El clasicismo en el blues es signo determinante para sustraer las experiencias negras del sur, pero no todos los artífices de este género deambulaban con soltura por todos los senderos que este sonido registró; casi siempre encontramos una serie de subgéneros que subyacen de una amalgama real de tendencias.
Boogie, Houserockin’, Barrelhouse, Piano Rhumba, Rural… descripciones más o menos certeras para evaluar a monstruos de esta especie a extinguir.

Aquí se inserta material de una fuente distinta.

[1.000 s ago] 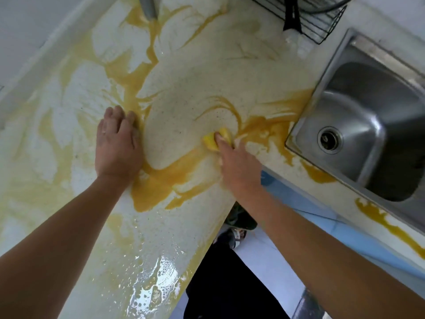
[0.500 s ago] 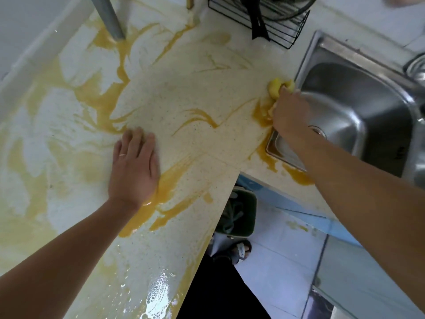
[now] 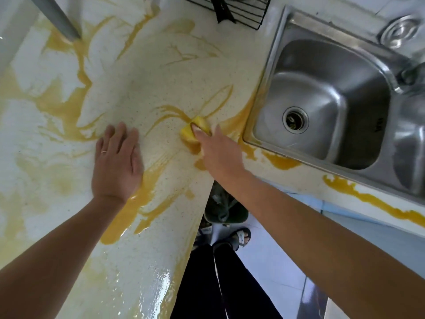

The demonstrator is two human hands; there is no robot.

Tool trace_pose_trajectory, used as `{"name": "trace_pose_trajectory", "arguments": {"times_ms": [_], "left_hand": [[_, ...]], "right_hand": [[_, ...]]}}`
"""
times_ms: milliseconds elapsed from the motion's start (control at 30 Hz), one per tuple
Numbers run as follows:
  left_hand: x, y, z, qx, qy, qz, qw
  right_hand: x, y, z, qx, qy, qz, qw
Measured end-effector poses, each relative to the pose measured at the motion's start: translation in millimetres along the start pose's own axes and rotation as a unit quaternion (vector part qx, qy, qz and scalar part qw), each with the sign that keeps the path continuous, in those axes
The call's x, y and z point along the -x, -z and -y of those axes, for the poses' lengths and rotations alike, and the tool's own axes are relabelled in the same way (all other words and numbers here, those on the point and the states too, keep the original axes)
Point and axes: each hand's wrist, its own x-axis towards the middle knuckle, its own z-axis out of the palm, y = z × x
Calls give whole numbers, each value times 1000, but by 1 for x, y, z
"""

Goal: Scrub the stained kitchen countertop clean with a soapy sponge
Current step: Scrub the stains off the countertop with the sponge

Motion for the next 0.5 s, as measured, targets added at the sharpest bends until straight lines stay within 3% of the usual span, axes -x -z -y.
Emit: {"name": "trace_pose_trajectory", "arguments": {"times_ms": [100,267,500], "left_hand": [[0,-2,2,-2,-5,-10,1000],[-1,-7,3,2,-8,-25,1000],[0,-6,-1,14,4,-31,999]], "right_hand": [[3,12,-40,22,-35,-32,999],[12,23,-112,-46,-226,-154,961],[37,-5,-48,-48,-72,-74,993]]}}
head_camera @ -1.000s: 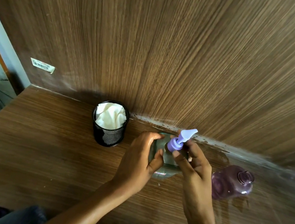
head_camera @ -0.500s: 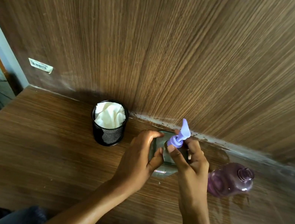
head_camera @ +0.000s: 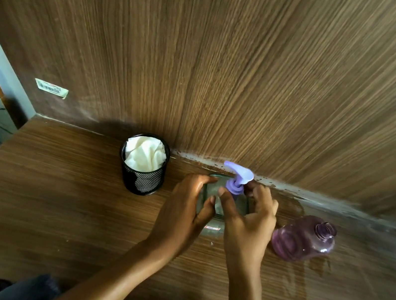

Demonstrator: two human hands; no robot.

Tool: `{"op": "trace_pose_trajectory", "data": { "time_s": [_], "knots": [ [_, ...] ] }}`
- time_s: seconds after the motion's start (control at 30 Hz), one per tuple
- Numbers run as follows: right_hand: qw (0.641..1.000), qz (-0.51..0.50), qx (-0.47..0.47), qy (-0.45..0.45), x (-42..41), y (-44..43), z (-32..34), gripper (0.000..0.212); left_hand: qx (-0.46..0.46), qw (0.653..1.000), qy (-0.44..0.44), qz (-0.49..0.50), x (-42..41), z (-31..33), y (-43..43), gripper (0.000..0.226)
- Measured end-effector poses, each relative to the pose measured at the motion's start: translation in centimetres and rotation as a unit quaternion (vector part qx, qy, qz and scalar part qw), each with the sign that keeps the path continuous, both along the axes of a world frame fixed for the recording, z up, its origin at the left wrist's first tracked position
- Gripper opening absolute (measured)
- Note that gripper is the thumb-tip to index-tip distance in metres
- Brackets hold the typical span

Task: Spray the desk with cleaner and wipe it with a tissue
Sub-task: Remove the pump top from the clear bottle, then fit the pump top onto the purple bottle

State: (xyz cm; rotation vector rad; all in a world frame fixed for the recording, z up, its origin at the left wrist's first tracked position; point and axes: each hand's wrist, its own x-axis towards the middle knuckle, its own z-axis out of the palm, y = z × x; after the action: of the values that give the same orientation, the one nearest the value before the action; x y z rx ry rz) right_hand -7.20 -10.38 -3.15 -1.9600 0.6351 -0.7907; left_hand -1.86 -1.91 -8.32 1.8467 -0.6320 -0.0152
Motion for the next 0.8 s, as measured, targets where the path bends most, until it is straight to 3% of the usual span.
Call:
{"op": "trace_pose_trajectory", "data": {
  "time_s": [0.13,0.3,0.43,0.57,0.7,0.8],
  "knots": [
    [0.995,0.028,0.065,-0.069,-0.6,-0.3,1.8,0.021,-0.002,1.000,-0.002,-0.011,-0.1,0.4,0.3,0.032],
    [0.975,0.023,0.129,-0.181,-2.1,-1.0,5.3,0.022,0.013,1.000,-0.021,-0.013,-0.2,0.4,0.4,0.036],
    [0.961,-0.032,0.120,-0.249,-3.6,-2.4,7.8,0.033,0.005,0.999,-0.032,-0.012,-0.5,0.2,0.3,0.041],
    [0.952,-0.076,0.091,-0.284,-5.9,-4.0,9.6,0.028,0.007,0.999,-0.032,0.013,-1.3,0.3,0.3,0.050],
    [0.937,-0.134,0.075,-0.314,-8.2,-6.1,9.8,0.024,0.044,0.977,-0.179,0.106,-3.3,3.1,-0.1,0.047],
    [0.921,-0.197,0.062,-0.329,-9.5,-7.6,9.3,0.020,0.013,0.959,-0.284,0.020,-6.2,5.0,-2.2,0.044]
  ]
}}
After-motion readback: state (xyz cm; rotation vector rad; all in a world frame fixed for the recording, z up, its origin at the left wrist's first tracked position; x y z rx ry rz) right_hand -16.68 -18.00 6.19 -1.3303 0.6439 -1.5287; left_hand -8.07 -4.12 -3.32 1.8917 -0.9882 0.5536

Solo el inmenso Lightnin’ Hopkins era capa de soltar su infinita sabiduría y cargarla con balas de apariencias distintas. Porque Hopkins era el más abierto, el más atrevido y, si me apuran, el más creativo de todos los bluesmen. Tejano de nacimiento, su estilo de songster eclipsó a todos sus congéneres con una serie de discos inevitables y jugosos, carne de negro cocida a través de golpes y de calor irrespetuoso hacia una raza.
Hoy he abierto Discos Amsterdam y se me ha ocurrido otorgarle mi tiempo a Lightnin’. Y él me ha correspondido con una música que escenificaba en mi memoria imágenes en blanco y negro de ciudades en plena depresión, campos de algodón con gente maltratada o cuerdas de guitarra rotas de tanto agitarlas. También he respirado aromas de sudor frío por el miedo y el dolor, polvo de caminos recorridos miles de veces, sin lugar fijo en su destino y chaquetas raídas y salpicadas de whiskey barato.
Es Lightin’ Hopkins, negro por la gracia del sur.